Qualquer tema que não implique supressão da democracia pode ser submetido à consulta popular, diz Maria Victoria Benevides, professora de sociologia política na USP.
Ela diz que o jurista e filósofo italiano Norberto Bobbio -talvez a maior autoridade no assunto- assinala não haver, neste final de século, democracia exclusivamente parlamentar. Todas elas contêm mecanismos de democracia direta, como a iniciativa popular legislativa, o referendo ou o plebiscito. Sua conclusão: a possibilidade de o presidente ser reeleito deve ser submetida a um plebiscito.
Maria Teresa Sadek diz, no entanto, ser "falso o pressuposto de que todas as pessoas se interessam com a mesma intensidade por todos os temas institucionais", a ponto de se pronunciar sobre eles.
Em 1993, argumenta, o plebiscito sobre a forma e o sistema de governo, em lugar de discutir parlamentarismo e presidencialismo, acabou se tornando uma condenação moral do Congresso.

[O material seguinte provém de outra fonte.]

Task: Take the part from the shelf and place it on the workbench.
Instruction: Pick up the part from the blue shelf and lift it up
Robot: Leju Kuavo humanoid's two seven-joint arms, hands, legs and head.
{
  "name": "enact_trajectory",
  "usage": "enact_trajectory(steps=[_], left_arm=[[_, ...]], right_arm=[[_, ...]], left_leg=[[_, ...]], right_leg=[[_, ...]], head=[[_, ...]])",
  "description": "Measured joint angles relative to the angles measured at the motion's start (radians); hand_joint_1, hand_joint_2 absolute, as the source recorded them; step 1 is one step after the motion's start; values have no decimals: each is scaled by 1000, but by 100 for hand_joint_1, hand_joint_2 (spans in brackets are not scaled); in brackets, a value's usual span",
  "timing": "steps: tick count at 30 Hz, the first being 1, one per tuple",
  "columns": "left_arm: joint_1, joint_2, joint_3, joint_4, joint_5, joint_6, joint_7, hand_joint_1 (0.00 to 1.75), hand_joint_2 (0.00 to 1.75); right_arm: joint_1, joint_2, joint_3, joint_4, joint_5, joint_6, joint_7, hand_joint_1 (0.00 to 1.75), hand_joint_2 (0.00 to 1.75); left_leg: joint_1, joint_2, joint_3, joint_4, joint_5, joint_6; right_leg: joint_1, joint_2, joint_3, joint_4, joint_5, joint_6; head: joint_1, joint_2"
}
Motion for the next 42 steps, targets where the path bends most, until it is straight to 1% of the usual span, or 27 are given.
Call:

Para Mônica Caggiano, da Faculdade de Direito da USP, a possibilidade de reeleição envolve "uma decisão política fundamental", em que deve ser ouvido "o titular do poder constituinte, que é o povo".
Em 1991, os governos da atual União Européia assinaram o Tratado de Maastricht, que mexeu com a soberania de cada um deles. A Dinamarca, a Irlanda e a França foram os únicos países que submeteram o tratado a referendo. O episódio indica a inexistência de critérios internacionais únicos para justificar a consulta popular.